Vintage Miss Balmain ad, Rene Gruau 1968
These days, it’s not uncommon for classic fragrances to become lost amidst the shuffle of new releases which expands incrementally with each approaching year. Due to the rapid pace of life and ever-advancing technology we, the public – find our attention span to be briefer; we’re more easily distracted, in general.
Art reflects the era/generation in which it is created; that which continues to resonate with us remains a staple heedless of the passage of time. As this applies to every creative venue imaginable, it also holds true for perfume. We may glimpse a bird’s eye view into a particular era simply by experiencing the fragrances composed at any specific time. 1967, the year in which Miss Balmain surfaced – was a time of social unrest and change which is reflected in this exquisitely rebellious perfume – carrying alongside it a steady wave of conservatism: a decade of vehement contrasts.
sisterhood campaign via the British Library
Examples of these contrasts are legion: civil rights moved forward with bold steps, embodied by the emergence of the Black Panther movement; race riots took place with increasing regularity. Women stormed the 60s in pursuit of equal rights, sexual liberation, and sisterhood; 1967 was part of the second wave of feminism. LGBTQ rights saw San Francisco assume pride of place as an epicenter for human rights and sexual orientation. That summer’s three-day Monterey Pop Festival foreshadowed the Woodstock of 1969. U.S. President Lyndon Baines Johnson was in office; both the Vietnam War and the Cold War were in full force, and the Space Race was at its zenith.
Germaine Cellier via Wiki
You may justifiably ask how Miss Balmain fits into this tempestuous time, or today’s world. To begin with, its very name is a misnomer: there’s little “miss” about it. In current day terms, the fragrance is comfortably genderless, and it most certainly is not girly, flirtatious, or frou-frou – any more than the original, elegantly bitter-mordant 1947 Miss Dior (created by Jean Carles and Paul Vacher 20 years prior) is. Miss Balmain may have been marketed to attract a more youthful clientele, but the proposed wearer bears nothing of the ingenue about their person.

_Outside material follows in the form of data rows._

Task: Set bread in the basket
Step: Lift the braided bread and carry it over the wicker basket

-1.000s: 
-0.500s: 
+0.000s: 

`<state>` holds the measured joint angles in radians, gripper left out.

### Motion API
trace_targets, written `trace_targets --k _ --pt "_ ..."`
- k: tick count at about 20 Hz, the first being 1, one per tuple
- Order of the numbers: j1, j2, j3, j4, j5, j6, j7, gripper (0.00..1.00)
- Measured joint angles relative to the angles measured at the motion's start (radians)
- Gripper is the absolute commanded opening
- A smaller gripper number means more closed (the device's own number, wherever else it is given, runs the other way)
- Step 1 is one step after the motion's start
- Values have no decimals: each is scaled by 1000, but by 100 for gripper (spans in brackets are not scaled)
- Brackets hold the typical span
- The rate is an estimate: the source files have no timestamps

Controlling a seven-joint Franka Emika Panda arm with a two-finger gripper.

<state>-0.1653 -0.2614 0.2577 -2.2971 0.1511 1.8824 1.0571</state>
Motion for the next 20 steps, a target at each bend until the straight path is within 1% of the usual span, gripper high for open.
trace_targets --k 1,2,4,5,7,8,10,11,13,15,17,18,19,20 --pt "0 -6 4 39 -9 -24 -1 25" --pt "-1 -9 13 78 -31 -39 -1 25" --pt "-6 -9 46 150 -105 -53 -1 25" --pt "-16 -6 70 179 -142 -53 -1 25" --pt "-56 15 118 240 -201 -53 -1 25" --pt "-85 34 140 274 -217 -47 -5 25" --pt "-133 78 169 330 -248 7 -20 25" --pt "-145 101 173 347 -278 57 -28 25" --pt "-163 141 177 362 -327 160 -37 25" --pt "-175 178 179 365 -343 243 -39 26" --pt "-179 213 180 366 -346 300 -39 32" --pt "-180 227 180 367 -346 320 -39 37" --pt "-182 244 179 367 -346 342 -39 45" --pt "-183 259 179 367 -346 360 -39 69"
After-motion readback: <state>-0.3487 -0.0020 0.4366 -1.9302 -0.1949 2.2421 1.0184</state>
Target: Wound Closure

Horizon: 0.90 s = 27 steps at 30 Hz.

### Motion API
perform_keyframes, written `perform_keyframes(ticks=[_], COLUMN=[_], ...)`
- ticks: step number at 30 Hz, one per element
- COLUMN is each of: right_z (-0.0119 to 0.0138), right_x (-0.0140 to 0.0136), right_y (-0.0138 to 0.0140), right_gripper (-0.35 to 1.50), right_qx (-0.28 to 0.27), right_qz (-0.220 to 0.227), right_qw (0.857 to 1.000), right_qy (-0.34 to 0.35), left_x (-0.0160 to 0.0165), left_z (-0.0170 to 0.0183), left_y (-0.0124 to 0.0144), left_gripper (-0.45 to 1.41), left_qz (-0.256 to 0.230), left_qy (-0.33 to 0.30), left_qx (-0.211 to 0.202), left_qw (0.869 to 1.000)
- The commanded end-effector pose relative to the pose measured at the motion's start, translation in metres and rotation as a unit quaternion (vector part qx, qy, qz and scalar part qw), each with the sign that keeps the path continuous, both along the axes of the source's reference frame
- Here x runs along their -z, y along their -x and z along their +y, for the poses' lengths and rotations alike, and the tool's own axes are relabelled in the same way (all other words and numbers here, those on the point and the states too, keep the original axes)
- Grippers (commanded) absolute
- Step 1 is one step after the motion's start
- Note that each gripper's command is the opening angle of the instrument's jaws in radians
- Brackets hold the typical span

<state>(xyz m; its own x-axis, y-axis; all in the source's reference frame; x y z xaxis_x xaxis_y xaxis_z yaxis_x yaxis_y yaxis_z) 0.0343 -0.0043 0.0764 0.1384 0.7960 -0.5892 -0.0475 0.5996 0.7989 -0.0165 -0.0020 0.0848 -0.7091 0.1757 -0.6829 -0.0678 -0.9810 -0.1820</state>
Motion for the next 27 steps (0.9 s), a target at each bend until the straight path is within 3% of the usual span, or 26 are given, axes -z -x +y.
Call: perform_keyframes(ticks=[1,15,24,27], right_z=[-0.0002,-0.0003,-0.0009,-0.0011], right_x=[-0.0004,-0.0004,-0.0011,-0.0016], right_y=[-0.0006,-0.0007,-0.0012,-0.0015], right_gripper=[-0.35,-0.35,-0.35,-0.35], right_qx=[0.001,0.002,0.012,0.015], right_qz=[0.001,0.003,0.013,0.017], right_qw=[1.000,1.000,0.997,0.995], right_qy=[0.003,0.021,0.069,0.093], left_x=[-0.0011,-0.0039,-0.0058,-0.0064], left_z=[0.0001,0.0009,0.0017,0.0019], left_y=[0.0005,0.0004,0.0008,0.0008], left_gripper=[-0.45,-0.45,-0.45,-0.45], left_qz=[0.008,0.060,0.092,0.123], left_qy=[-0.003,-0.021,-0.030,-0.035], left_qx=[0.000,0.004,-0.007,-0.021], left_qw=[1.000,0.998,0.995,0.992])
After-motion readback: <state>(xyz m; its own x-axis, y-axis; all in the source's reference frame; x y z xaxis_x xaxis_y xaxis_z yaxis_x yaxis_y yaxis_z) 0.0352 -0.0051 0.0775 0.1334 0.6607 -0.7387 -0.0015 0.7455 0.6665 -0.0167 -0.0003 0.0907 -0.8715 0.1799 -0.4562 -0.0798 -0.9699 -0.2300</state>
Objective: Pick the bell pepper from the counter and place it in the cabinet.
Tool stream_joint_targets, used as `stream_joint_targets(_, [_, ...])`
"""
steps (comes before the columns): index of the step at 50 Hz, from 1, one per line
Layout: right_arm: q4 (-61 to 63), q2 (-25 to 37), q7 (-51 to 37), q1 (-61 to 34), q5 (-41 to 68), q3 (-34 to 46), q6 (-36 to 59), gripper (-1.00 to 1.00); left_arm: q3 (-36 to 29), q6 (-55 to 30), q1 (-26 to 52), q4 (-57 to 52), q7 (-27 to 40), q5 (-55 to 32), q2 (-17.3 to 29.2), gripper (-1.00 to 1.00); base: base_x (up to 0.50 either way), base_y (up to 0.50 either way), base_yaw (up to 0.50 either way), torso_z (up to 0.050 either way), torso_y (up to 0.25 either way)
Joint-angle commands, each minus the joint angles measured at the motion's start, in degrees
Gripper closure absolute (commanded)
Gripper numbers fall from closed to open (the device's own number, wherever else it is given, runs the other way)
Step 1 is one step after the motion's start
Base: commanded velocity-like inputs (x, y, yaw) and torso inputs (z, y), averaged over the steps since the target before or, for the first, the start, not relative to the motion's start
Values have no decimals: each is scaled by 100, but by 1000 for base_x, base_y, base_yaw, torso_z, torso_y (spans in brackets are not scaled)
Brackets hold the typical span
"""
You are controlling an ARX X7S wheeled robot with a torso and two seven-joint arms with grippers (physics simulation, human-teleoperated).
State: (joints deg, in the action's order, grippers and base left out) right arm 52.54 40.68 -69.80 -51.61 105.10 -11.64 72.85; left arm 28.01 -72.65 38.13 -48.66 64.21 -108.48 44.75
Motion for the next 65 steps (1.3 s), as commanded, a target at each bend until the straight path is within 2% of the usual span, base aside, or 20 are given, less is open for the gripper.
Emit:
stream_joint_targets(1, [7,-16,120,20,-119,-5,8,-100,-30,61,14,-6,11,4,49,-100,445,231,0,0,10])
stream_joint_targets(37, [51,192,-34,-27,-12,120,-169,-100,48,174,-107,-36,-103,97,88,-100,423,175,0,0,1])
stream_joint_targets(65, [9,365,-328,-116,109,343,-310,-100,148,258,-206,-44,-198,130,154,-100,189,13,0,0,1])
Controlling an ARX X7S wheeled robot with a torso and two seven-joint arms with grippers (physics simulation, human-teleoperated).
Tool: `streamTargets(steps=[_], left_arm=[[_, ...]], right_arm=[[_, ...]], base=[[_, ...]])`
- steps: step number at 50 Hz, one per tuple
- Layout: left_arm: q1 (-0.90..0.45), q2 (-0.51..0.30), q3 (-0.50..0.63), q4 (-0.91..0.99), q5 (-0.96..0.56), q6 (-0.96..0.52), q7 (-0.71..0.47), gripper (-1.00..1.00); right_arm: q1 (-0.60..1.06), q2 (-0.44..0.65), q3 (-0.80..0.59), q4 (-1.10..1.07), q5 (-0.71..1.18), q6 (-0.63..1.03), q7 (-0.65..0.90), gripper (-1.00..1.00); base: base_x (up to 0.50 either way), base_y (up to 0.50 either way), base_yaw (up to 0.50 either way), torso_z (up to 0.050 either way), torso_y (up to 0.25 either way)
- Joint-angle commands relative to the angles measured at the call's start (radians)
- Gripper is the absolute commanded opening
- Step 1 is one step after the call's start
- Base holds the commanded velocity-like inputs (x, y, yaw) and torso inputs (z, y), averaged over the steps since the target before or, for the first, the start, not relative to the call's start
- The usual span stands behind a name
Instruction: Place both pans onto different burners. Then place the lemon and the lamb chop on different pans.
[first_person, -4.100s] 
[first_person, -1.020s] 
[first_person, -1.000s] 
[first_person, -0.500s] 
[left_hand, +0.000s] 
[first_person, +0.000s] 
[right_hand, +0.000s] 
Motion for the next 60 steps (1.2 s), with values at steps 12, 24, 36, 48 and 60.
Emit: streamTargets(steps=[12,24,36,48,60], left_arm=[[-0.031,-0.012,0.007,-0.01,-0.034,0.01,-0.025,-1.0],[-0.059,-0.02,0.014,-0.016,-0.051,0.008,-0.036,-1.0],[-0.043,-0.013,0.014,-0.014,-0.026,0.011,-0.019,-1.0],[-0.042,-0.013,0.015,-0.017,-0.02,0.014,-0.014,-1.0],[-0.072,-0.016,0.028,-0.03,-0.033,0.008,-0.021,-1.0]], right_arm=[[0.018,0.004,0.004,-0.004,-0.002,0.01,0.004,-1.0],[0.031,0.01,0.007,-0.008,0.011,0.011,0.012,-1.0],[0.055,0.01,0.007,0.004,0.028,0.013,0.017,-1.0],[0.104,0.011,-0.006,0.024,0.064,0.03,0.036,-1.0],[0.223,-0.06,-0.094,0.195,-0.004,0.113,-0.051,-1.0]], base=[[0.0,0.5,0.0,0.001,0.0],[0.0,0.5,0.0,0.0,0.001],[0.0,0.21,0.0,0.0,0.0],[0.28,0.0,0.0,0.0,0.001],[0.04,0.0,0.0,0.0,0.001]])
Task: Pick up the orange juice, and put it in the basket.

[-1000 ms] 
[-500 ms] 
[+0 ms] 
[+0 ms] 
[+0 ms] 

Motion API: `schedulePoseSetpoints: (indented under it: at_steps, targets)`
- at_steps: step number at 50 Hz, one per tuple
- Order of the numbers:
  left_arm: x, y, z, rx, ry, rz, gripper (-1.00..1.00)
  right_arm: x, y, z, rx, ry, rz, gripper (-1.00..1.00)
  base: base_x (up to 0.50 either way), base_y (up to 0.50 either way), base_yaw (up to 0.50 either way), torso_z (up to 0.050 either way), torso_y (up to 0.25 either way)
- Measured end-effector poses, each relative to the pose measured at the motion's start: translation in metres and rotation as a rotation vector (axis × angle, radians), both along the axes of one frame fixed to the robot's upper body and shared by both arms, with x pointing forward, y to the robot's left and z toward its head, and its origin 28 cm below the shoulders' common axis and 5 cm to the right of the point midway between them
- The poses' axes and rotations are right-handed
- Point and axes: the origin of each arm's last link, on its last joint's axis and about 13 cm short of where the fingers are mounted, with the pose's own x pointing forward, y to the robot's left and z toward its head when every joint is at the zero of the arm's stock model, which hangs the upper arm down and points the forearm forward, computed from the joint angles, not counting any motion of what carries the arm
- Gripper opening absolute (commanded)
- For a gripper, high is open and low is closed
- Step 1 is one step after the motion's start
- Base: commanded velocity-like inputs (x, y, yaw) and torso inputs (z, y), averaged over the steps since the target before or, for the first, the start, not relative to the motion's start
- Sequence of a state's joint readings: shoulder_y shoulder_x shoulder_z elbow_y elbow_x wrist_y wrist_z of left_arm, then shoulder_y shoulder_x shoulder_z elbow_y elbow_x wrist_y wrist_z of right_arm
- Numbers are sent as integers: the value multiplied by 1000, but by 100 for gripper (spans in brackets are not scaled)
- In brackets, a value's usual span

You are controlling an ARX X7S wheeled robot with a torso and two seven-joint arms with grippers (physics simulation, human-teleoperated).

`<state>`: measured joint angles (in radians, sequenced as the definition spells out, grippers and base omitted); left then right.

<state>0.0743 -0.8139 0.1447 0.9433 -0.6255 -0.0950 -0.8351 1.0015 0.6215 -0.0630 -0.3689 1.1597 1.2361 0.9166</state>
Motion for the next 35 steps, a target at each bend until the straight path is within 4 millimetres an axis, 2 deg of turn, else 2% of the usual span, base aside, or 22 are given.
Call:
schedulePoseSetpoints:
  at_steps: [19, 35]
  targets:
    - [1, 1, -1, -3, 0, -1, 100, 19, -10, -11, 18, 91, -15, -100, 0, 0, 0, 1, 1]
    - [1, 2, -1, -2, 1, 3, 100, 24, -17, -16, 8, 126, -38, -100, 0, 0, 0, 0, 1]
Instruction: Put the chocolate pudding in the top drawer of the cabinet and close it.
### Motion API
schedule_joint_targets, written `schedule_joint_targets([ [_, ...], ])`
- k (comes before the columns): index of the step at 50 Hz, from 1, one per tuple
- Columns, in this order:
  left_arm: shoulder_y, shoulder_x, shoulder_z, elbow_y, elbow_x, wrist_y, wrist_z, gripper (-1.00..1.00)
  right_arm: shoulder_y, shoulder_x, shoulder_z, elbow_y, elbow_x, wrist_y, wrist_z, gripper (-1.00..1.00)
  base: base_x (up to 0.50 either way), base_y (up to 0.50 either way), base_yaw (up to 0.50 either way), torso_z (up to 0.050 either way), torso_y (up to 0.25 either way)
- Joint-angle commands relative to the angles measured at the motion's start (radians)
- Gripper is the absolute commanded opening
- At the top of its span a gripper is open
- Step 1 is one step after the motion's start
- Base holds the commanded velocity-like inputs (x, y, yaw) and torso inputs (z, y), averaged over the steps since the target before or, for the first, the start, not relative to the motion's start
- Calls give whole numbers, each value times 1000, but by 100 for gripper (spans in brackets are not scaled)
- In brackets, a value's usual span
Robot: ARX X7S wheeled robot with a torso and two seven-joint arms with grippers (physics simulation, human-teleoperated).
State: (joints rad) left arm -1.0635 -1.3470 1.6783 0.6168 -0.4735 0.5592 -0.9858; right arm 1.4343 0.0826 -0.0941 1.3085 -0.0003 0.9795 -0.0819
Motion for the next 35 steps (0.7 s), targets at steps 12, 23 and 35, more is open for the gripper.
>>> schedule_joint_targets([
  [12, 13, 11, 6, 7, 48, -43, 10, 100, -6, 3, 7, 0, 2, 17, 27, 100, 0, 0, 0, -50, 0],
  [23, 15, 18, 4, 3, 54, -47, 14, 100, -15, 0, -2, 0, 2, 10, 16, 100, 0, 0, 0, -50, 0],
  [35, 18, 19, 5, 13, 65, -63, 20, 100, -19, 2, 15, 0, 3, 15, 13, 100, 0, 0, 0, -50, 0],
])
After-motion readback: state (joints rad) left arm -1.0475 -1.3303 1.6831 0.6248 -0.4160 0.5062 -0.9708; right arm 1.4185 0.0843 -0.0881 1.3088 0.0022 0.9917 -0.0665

Lois Chiles in a Miss Balmain ad GETTY
Miss Balmain demands an individual of strong, decisive character – someone fearless and a mite reckless, truth be told. Unlike many other leathers, it doesn’t include violets, for one (as Mme. Cellier’s 1953 Jolie Madame does). As was fashionable at the time (and still is currently), it commences with a blast of aldehydes, brilliant citrus and spice (coriander and carnation), followed by a heady indolic bouquet which includes gardenia, narcissus, jasmine and jonquil – ripe with divine decay – in the company of orris and rose. Thujone, a powerful herbal fresh material found in clary sage, wormwood and various members of the juniper family – contributes that accent which ‘seasons’ florals with its piquancy (a helpful example of this aspect is to be found in original Miss Dior; it takes the form of clary sage). Miss Balmain’s base is out of this world, brimming with depth and mystery: leathery notes so dear to the nose, a darkly brooding amber burnished with winey patchouli, castoreum’s sweet/dry/tobacco-inferred muskiness, the inky, smoky intensity of oakmoss in companionable collusion with vetiver’s smoke-inflected verdancy. It comes as no surprise that, in the drydown – Miss Balmain assumes vestiges of a freshly-stubbed fine cigarette, the inside of a leather purse or bag littered with loose blond tobacco: this is part of its appeal, and a quality which feels familiar and undeniably sophisticated. There is an effortless, je m’en fiche (read: “I don’t give a damn”) quality to Miss Balmain, a wonderful inherent wildness that prowls subversively, despite being cloaked in refinement. An original for the original.
via wiki
Miss Balmain was the last perfume created by Germaine Cellier at the Roure Bertrand Dupont (now part of Givaudan) fragrance house where she and the brilliant Jean Carles (Canoe, Ma Griffe, Tabu, Shocking de Schiaparelli) fought like cats and dogs. Despite their bickering, there clearly was a measure of lurking admiration, as both Miss Dior and Miss Balmain share similar scented tendrils: both are verdant, with the Dior opening being greener and the drydown mossier yet bright – as opposed to Miss Balmain’s more effulgently floral introduction and darkly brooding denouement.
The timelessness of such a fragrance happens to be entwined with today’s turbulent landscape of change: in 2023, as in 1967 – we find ourselves in the midst of transition on a large scale. It’s remarkable that Miss Balmain feels as relevant today as it did then – iconoclastic, irrepressible and wearable for seditious souls wherever they may find themselves.